• WHAT IS EXPECTED:
Down to the last character, repeat the data that follows.

• DATA:
- - - - -
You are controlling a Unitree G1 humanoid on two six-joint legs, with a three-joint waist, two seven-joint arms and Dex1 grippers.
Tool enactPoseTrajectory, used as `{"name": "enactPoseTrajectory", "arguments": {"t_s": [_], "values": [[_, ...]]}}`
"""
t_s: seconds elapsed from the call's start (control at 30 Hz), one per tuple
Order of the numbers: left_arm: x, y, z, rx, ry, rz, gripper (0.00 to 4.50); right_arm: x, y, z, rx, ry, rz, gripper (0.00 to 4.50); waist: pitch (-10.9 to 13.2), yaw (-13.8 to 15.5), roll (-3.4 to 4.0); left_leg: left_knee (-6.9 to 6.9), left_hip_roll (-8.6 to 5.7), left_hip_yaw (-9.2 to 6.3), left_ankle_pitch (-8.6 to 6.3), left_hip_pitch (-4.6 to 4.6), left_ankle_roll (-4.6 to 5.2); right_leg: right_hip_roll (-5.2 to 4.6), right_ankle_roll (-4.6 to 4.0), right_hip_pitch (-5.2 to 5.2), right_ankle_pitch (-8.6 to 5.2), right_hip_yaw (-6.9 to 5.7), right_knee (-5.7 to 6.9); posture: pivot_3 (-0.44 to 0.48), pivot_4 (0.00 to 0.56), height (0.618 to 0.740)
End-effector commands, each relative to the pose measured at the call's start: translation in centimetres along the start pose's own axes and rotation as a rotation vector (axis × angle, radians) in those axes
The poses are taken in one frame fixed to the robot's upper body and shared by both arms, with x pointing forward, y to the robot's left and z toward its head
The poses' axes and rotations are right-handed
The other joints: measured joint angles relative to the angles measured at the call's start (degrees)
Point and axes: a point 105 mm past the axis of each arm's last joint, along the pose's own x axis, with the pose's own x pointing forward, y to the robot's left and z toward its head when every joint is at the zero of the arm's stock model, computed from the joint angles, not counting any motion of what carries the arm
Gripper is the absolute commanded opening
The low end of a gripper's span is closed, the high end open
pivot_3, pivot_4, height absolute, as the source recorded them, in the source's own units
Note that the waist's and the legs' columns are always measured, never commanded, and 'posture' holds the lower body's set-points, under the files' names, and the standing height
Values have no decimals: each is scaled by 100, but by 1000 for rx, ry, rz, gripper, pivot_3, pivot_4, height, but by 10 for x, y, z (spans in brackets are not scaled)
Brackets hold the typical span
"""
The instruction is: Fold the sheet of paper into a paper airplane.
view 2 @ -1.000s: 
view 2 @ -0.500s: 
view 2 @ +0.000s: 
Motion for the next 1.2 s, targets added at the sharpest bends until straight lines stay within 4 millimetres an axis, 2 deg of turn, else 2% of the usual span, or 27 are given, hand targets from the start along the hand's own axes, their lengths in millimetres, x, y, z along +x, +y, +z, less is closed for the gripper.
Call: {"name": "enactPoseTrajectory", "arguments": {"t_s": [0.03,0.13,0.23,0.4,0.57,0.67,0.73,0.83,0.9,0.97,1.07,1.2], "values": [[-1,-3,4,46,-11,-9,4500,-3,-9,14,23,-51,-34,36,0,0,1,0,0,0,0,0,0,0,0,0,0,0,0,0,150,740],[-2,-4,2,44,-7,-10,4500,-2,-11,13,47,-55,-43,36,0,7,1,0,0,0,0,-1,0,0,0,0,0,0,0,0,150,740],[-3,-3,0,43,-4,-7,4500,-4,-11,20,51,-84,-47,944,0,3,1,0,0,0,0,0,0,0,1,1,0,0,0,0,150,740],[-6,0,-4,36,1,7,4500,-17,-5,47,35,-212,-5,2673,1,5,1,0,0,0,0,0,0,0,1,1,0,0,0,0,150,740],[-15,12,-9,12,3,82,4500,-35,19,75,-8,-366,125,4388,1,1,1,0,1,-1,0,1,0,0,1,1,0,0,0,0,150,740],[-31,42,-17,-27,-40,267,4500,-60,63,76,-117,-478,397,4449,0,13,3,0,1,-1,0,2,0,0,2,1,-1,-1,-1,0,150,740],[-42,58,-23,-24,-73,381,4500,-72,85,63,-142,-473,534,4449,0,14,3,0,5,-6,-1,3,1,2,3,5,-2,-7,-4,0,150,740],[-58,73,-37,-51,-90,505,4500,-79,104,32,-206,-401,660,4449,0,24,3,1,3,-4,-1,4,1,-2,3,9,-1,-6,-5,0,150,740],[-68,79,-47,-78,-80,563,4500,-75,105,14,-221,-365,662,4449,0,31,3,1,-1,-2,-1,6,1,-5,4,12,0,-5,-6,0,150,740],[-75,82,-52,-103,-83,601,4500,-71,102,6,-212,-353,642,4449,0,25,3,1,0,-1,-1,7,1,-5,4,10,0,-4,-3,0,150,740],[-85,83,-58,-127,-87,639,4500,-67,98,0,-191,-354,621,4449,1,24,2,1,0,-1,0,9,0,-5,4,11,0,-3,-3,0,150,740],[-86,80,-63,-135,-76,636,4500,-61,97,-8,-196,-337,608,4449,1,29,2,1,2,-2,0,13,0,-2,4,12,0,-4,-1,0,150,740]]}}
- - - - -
• RESPONSE FOR THIS EXERCISE:
You are controlling a Unitree G1 humanoid on two six-joint legs, with a three-joint waist, two seven-joint arms and Dex1 grippers.
Tool enactPoseTrajectory, used as `{"name": "enactPoseTrajectory", "arguments": {"t_s": [_], "values": [[_, ...]]}}`
"""
t_s: seconds elapsed from the call's start (control at 30 Hz), one per tuple
Order of the numbers: left_arm: x, y, z, rx, ry, rz, gripper (0.00 to 4.50); right_arm: x, y, z, rx, ry, rz, gripper (0.00 to 4.50); waist: pitch (-10.9 to 13.2), yaw (-13.8 to 15.5), roll (-3.4 to 4.0); left_leg: left_knee (-6.9 to 6.9), left_hip_roll (-8.6 to 5.7), left_hip_yaw (-9.2 to 6.3), left_ankle_pitch (-8.6 to 6.3), left_hip_pitch (-4.6 to 4.6), left_ankle_roll (-4.6 to 5.2); right_leg: right_hip_roll (-5.2 to 4.6), right_ankle_roll (-4.6 to 4.0), right_hip_pitch (-5.2 to 5.2), right_ankle_pitch (-8.6 to 5.2), right_hip_yaw (-6.9 to 5.7), right_knee (-5.7 to 6.9); posture: pivot_3 (-0.44 to 0.48), pivot_4 (0.00 to 0.56), height (0.618 to 0.740)
End-effector commands, each relative to the pose measured at the call's start: translation in centimetres along the start pose's own axes and rotation as a rotation vector (axis × angle, radians) in those axes
The poses are taken in one frame fixed to the robot's upper body and shared by both arms, with x pointing forward, y to the robot's left and z toward its head
The poses' axes and rotations are right-handed
The other joints: measured joint angles relative to the angles measured at the call's start (degrees)
Point and axes: a point 105 mm past the axis of each arm's last joint, along the pose's own x axis, with the pose's own x pointing forward, y to the robot's left and z toward its head when every joint is at the zero of the arm's stock model, computed from the joint angles, not counting any motion of what carries the arm
Gripper is the absolute commanded opening
The low end of a gripper's span is closed, the high end open
pivot_3, pivot_4, height absolute, as the source recorded them, in the source's own units
Note that the waist's and the legs' columns are always measured, never commanded, and 'posture' holds the lower body's set-points, under the files' names, and the standing height
Values have no decimals: each is scaled by 100, but by 1000 for rx, ry, rz, gripper, pivot_3, pivot_4, height, but by 10 for x, y, z (spans in brackets are not scaled)
Brackets hold the typical span
"""
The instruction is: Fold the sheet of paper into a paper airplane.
view 2 @ -1.000s: 
view 2 @ -0.500s: 
view 2 @ +0.000s: 
Motion for the next 1.2 s, targets added at the sharpest bends until straight lines stay within 4 millimetres an axis, 2 deg of turn, else 2% of the usual span, or 27 are given, hand targets from the start along the hand's own axes, their lengths in millimetres, x, y, z along +x, +y, +z, less is closed for the gripper.
Call: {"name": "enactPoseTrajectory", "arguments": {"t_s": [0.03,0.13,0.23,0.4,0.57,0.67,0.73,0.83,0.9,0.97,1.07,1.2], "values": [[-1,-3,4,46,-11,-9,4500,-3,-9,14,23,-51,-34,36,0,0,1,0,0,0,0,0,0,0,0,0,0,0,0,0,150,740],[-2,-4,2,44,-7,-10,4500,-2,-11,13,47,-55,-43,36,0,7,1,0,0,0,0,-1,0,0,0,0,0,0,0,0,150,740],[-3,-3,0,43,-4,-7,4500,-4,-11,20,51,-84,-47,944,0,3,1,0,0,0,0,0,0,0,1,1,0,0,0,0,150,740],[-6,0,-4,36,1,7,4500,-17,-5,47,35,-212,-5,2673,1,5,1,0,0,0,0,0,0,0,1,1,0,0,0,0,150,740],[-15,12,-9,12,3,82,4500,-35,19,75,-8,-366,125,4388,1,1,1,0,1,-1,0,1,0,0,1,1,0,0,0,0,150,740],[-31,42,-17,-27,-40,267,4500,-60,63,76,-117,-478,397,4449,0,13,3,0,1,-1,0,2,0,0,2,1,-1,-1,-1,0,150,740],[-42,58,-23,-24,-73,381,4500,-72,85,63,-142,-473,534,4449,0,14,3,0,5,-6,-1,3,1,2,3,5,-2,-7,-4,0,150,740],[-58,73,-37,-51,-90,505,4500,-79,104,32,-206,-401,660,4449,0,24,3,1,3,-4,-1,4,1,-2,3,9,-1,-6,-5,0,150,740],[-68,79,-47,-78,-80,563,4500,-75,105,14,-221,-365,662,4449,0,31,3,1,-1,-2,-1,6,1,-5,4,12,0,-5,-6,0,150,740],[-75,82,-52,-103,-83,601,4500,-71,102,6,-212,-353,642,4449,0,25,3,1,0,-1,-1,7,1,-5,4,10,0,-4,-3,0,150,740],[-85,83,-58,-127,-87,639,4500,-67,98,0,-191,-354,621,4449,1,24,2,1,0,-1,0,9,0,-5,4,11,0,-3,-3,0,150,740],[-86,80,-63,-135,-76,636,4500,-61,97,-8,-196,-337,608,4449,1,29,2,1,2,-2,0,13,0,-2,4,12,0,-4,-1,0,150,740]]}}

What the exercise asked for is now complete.